The Democrats, being more reasonable, peace-loving folk, stress that its not meant as a threat. But it’s important that an American President not have his/her options limited by such niceties as international treaties, common sense, basic human decency, or the will of the American people. So, they say, since it is possible that Pakistan might someday engage in some anti-american activity, we need to keep our nuclear options fired up and ready to go.

Juan Cole points out the obvious:

Is Senator Clinton saying she would entertain the option of nuking Pakistan or Afghanistan? Wouldn’t that kill a lot of innocents and spread radioactive materials around on the grass that cows eat, putting it into milk and thence into local children, increasing their chances of contracting cancer….

Pakistan, by the way, is a) an ally, b) a nuclear power in its own right, c) a major Muslim country of 160 million, the population of which will soon equal that of the United States, and d) an opinion leader among other Muslim states. Most Pakistanis are not fundamentalists but rather Sufis, traditionalists, mild reformists or secularists. Or at least that is the case now. If US presidential candidates push them to the wall, they can after all decide to turn radical.

(The certifiable Tom Tancredo is talking about holding Islamic holy sites Mecca and Medina hostage to nuclear blackmail. Can’t one of Tancredo’s family members have him committed, sign the papers and get rich off his estate while he is in a padded room for a few years?)

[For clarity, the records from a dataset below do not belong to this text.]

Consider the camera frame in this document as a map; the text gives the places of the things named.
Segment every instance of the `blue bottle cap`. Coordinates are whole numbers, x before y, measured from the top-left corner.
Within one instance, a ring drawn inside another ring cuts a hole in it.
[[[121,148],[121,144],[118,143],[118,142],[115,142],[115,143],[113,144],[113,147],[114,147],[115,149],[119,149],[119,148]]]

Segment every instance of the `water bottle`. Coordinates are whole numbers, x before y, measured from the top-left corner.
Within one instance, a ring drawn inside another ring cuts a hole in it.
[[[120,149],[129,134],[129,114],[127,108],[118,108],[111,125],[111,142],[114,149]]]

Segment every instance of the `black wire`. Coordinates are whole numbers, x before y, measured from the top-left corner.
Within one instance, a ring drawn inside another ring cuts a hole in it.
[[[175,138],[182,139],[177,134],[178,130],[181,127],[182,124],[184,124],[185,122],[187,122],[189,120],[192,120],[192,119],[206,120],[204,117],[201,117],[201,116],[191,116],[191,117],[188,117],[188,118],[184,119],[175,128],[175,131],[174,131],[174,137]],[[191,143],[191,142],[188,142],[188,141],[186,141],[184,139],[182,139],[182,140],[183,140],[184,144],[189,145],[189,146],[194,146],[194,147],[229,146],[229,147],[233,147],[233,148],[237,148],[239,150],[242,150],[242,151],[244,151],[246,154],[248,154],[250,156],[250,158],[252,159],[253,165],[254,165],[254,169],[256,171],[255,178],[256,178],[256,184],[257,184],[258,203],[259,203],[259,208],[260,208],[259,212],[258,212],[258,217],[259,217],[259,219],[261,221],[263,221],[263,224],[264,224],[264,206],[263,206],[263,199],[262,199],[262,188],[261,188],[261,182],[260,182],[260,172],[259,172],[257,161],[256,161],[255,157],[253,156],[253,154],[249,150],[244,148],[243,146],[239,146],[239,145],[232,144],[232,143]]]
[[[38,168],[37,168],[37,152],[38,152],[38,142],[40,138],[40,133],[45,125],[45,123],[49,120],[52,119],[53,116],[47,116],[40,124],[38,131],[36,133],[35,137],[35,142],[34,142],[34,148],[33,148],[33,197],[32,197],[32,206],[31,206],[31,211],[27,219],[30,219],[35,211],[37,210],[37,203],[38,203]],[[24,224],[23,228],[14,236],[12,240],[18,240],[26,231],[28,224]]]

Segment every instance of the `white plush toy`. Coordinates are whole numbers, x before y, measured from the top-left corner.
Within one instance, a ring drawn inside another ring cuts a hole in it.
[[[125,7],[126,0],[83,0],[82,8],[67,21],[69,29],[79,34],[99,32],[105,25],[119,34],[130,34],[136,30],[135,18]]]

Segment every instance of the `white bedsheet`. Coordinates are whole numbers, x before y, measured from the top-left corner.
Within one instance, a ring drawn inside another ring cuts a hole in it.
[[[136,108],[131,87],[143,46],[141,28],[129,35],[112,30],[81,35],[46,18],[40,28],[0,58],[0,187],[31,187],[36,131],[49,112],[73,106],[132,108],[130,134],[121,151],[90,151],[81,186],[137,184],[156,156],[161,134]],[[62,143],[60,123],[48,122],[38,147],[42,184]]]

As for the mostly sane Democrats, could we please stop talking about whether we are going to nuke our allies? I mean, I know that Obama and Clinton are afraid that their Republican rivals will talk tougher than they and will depict them as soft on terrorism. But I can’t imagine that the electorate wants to hear that nukes are on the table with regard to the tribes of northern Pakistan!

Of course, the neocons and rapture-nuts are thrilled with such talk, but the rest of us recognize it for what it is: reckless and irresponsible bluster that can only lead to tragic consequences. Obama needs to stick with his original instincts. Clinton needs to stop projecting her inner muscle man. We all need a President who removes illegal, immoral, and irrefutably stupid options from the table.